- [Action item]:
In the data below, find the line that contains "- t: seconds" and the line that contains "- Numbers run". Copy both, plus every line between them, exactly.

### Data provided ###

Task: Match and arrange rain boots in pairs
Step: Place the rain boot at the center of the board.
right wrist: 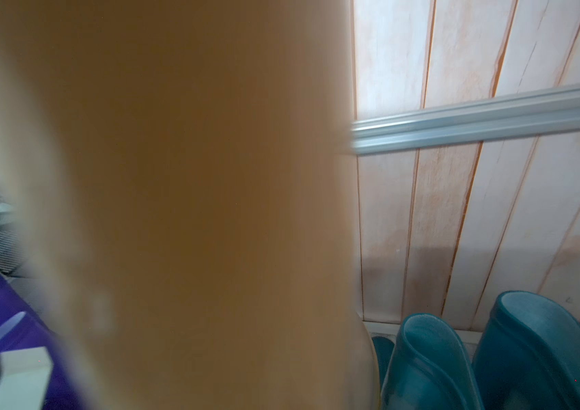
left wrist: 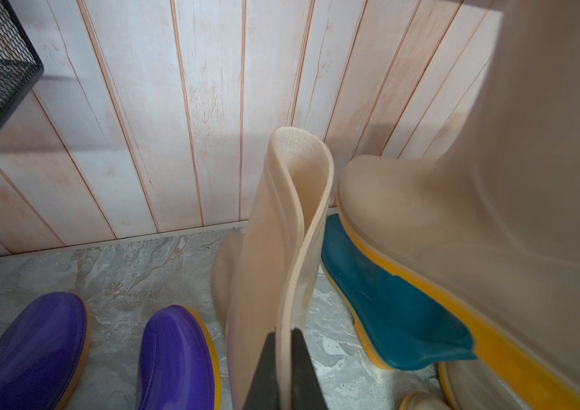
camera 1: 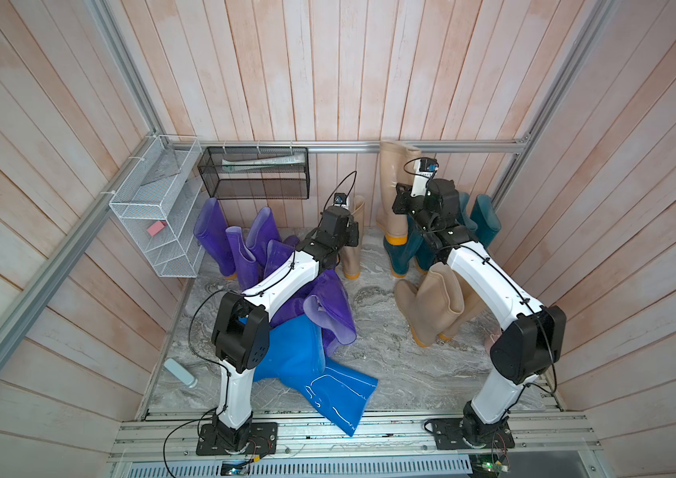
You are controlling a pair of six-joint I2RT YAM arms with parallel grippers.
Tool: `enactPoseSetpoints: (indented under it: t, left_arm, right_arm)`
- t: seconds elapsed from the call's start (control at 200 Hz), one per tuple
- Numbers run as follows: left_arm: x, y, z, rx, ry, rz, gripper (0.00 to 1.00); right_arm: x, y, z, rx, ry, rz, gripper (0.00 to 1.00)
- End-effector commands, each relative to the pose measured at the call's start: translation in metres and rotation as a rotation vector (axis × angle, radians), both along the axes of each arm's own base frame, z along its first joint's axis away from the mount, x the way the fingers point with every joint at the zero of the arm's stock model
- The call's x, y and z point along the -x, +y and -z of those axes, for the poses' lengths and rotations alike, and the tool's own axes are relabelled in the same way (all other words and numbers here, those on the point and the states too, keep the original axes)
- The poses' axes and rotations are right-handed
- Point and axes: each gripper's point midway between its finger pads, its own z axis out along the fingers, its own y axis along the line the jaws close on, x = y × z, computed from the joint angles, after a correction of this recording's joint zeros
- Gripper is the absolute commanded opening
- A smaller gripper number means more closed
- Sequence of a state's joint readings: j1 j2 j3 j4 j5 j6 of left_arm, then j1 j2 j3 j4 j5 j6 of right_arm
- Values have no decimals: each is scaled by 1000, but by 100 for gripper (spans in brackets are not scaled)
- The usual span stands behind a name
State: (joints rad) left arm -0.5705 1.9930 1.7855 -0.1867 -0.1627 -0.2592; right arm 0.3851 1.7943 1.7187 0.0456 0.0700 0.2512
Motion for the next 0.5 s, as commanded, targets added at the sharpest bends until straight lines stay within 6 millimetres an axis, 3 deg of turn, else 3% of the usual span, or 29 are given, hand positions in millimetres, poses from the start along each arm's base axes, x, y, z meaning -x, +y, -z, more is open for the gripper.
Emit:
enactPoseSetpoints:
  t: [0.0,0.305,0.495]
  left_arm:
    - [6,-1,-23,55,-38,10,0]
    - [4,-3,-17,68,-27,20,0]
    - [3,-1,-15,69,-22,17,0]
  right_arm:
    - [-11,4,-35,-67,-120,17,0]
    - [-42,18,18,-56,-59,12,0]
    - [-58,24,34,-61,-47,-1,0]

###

- [Response for this exercise]:
- t: seconds elapsed from the call's start (control at 200 Hz), one per tuple
- Numbers run as follows: left_arm: x, y, z, rx, ry, rz, gripper (0.00 to 1.00); right_arm: x, y, z, rx, ry, rz, gripper (0.00 to 1.00)

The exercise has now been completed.